0

I wish to update a table with a cumulative sum. The update must happen in a particular order or else the cumulative value is wrong.

Consider a table Trans with the following columns:

TransID, TransDate, Amount, Balance

The TransDate column holds only the date and not the time. Thus, there may be many transactions on the same day and the correct order would then be determined by TransID.

Here is what I want to do:

Declare @Total as int = 0
Update Trans Set @Total=@Total+Amount,Balance=@Total Order By TransDate,TransID

The SQL doesn't work because of the Order By clause. If I remove the Order By clause, it would work only if all transactions had been entered in order.

I've tried searching other posts but couldn't find a satisfactory answer. My only other option is to create a SP and use a cursor to step through each transaction and update one by one.

Any ideas?

navigator
  • 1,678
  • 16
  • 29

2 Answers2

0

[edit3]

Doing this with a cursor is the best way I've found in SQL 2008 to do this.

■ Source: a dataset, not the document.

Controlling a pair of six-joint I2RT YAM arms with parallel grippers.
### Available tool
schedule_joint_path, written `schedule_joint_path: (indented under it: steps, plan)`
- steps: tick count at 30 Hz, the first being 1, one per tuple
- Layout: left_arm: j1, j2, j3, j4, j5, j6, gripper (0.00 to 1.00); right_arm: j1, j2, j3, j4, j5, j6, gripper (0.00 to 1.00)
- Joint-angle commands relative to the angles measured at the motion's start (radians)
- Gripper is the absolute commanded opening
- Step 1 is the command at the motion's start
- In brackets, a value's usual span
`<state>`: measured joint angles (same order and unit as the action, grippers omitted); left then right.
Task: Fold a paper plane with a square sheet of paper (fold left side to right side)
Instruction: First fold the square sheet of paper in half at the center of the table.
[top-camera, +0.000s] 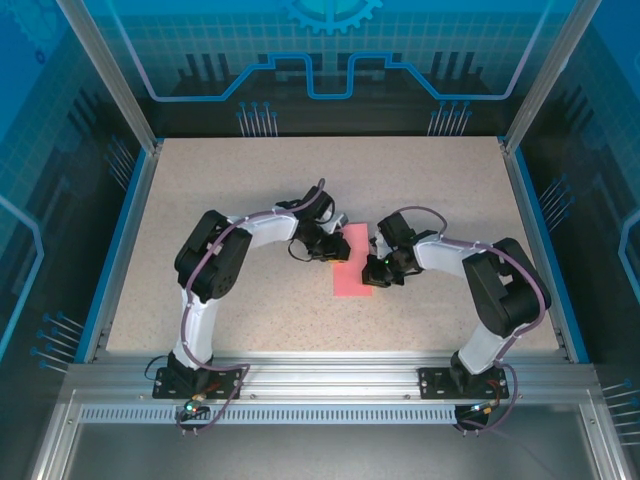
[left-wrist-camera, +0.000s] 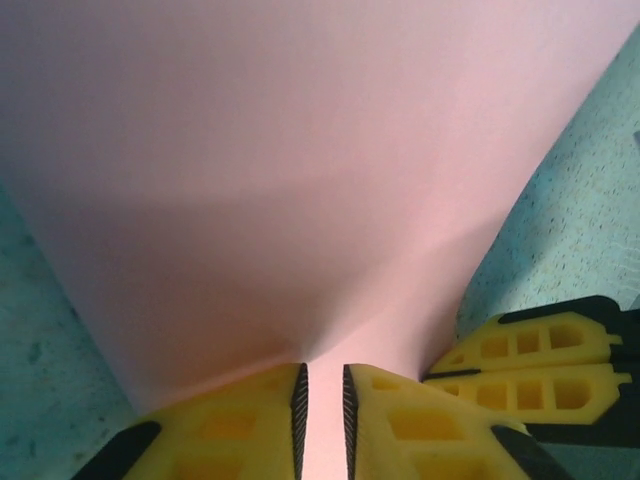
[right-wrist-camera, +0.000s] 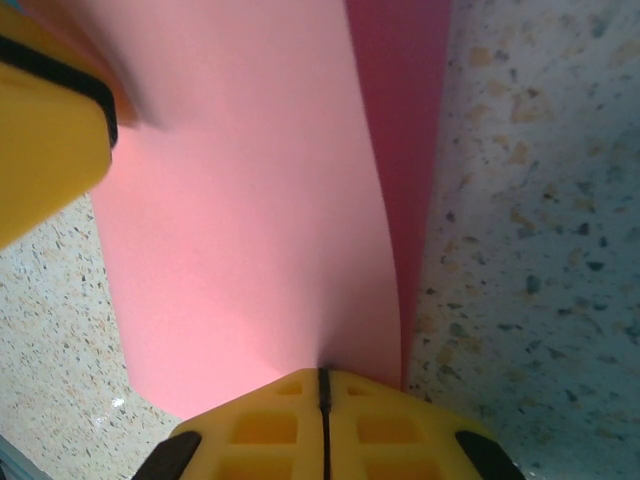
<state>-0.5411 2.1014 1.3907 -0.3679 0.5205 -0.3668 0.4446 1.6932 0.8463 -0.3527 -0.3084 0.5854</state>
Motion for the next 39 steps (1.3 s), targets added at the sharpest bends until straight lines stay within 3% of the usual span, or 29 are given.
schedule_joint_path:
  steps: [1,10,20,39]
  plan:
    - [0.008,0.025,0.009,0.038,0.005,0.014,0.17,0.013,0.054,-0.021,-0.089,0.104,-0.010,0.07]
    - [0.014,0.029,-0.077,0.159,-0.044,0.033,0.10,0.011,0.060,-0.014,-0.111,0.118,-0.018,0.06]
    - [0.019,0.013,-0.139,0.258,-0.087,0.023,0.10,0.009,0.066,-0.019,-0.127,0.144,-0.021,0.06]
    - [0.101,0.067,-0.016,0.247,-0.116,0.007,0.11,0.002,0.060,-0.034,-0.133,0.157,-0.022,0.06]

On my lowly XP 32-bit VM with 4GB of ram (SSD tho') I processed 500k records in 60 seconds.

Some tl;dr below ...

I keep coming back to this because I've often had to deal with it in the past but thought I didn't have enough time to explore better options beyond the first solution that executed AND got the correct answer.

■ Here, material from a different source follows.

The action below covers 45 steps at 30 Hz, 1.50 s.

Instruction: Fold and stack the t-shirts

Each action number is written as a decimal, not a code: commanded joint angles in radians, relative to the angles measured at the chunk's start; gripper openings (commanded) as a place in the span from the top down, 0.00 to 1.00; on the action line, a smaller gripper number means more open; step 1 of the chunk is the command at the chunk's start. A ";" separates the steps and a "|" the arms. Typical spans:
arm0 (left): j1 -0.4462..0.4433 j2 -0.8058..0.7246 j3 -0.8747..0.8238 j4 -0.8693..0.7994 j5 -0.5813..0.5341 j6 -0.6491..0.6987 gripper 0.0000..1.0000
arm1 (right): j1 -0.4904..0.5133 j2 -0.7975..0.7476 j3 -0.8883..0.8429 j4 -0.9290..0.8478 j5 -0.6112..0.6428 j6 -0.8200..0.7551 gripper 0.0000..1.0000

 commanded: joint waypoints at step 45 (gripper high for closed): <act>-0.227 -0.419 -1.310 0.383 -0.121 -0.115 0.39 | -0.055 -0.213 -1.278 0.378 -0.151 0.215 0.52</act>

I realize now that I should have taken the time. The subquery method I provide below is simple to write, but the absolute worst thing to do for performance.

Since cursors are also generally frowned upon, I tried a recursive CTE as the first alternative. It scales well to large recordsets, but there are two downsides:

  1. The max number of recursions is 32767. If you have 32768 records, you have to break the task into chunks and loop through them. Messy.
  2. The CTE method requires a sequentially-ordered key with no gaps. This never happens in production, so I had to roll my own, which required mucking around with a #tmp table, then updating back to the live table. Totally unnecessary, especially in light of point 1.

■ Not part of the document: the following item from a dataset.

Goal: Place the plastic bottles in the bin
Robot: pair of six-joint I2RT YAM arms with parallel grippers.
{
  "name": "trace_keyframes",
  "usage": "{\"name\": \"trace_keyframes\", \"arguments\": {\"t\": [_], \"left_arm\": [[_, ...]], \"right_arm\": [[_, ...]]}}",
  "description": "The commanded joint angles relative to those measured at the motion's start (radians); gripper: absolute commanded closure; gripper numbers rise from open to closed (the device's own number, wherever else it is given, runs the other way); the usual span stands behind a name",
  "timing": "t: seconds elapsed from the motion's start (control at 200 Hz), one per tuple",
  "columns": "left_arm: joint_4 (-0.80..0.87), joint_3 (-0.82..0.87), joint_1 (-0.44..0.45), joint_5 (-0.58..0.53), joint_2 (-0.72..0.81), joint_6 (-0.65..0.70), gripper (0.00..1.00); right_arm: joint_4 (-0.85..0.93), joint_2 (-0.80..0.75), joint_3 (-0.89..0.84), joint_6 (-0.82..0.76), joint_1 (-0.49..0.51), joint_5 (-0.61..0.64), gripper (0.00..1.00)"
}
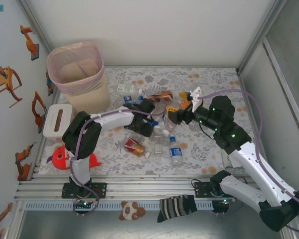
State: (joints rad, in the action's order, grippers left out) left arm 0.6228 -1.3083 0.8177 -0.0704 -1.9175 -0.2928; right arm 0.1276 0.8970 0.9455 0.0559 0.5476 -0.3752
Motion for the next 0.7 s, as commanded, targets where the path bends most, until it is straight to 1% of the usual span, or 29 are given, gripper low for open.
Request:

This is an example of where "avoid cursors at all cost" is not justified. SQL 2012 does have new methods, but I'm NOT going to run out and buy a Win 7 license just to try them out ...

[edit2]

I realized this morning that relying on TransDate and TransID to always be ordered in a sequential way is a Bad Idea. The real world is full of back-dated transactions and/or ID values which are not necessarily incremented sequentially. In such cases, the code in my original answer will break. So I fixed it as follows:

create table #tmp (
    TransID int identity(1,1) not null, 
    TransDate datetime not null, 
    Amount money null, 
    Balance money null,
    CompositeKey bigint null,
    primary key clustered (TransID)
);

insert into #tmp (TransDate, Amount)
select '2014-02-12', 100
union all
select '2014-02-12', 56
union all
select '2014-02-12', 38
union all
select '2014-02-12', 350
union all
select '2014-02-12', 980
union all
select '2014-02-13', 25
union all
select '2014-02-13', 80
union all
select '2014-02-13', 45
union all
select '2014-02-13', 269
union all
select '2014-02-11', 10000 -- this is an out-of-sequence record which breaks the original code

declare @maxID int = (select MAX(TransID) from #tmp)
set @maxID = power(10,LEN(@maxId))

update #tmp
set CompositeKey = CAST(TransDate as bigint) * @maxID + TransID

create nonclustered index IX_#tmp_CompositeKey
    on #tmp (CompositeKey);

update t1
set t1.Balance = t2.Balance
from #tmp as t1
left join (
    select t.TransID, t.TransDate, t.Amount, 
        (
            select sum(Amount) as Balance
            from #tmp as s
            --where s.TransDate <= t.TransDate and s.TransID <= t.TransID -- this gives an improper running balance
            where s.CompositeKey <= t.CompositeKey -- this gives the proper running balance
        ) as Balance
    from #tmp as t
) as t2
    on t1.TransDate = t2.TransDate and t1.TransId = t2.TransId

select *
from #tmp
order by TransDate, TransID

drop table #tmp

[begin original answer]

Top hit for "sql server running sum" on Google is:

Calculate a Running Total in SQL Server

It contains several in-depth treatments with notes on performance for each kind. Cursors is one method mentioned as higher performing, though I understand your reticence to use them. Are none of these methods sufficient?

[edit]

I've had luck with subqueries:

create table #tmp (
TransID int identity(1,1) not null, 
TransDate datetime not null, 
Amount money null, 
Balance money null,
primary key clustered (TransDate, TransID)
);

insert into #tmp (TransDate, Amount)
select '2014-02-12', 100
union all
select '2014-02-12', 56
union all
select '2014-02-12', 38
union all
select '2014-02-12', 350
union all
select '2014-02-12', 980
union all
select '2014-02-13', 25
union all
select '2014-02-13', 80
union all
select '2014-02-13', 45
union all
select '2014-02-13', 269
union all
select '2014-02-13', 42

update t1
set t1.Balance = t2.Balance
from #tmp as t1
left join (
    select t.TransID, t.TransDate, t.Amount, 
        (
            select sum(Amount) as Balance
            from #tmp as s
            where s.TransDate <= t.TransDate and s.TransID <= t.TransID
        ) as Balance
    from #tmp as t
) as t2
    on t1.TransDate = t2.TransDate and t1.TransId = t2.TransId

select *
from #tmp
order by TransDate, TransID

This is the easiest way I can think to write it. In large recordsets this method can bog down, hence my specific design of the primary key. In super large recordsets, for this kind of stuff I break it into chunks using an indexed field (TransDate would be an index candidate here) and then iterate through the updates using a cursor or dynamically generated SQL.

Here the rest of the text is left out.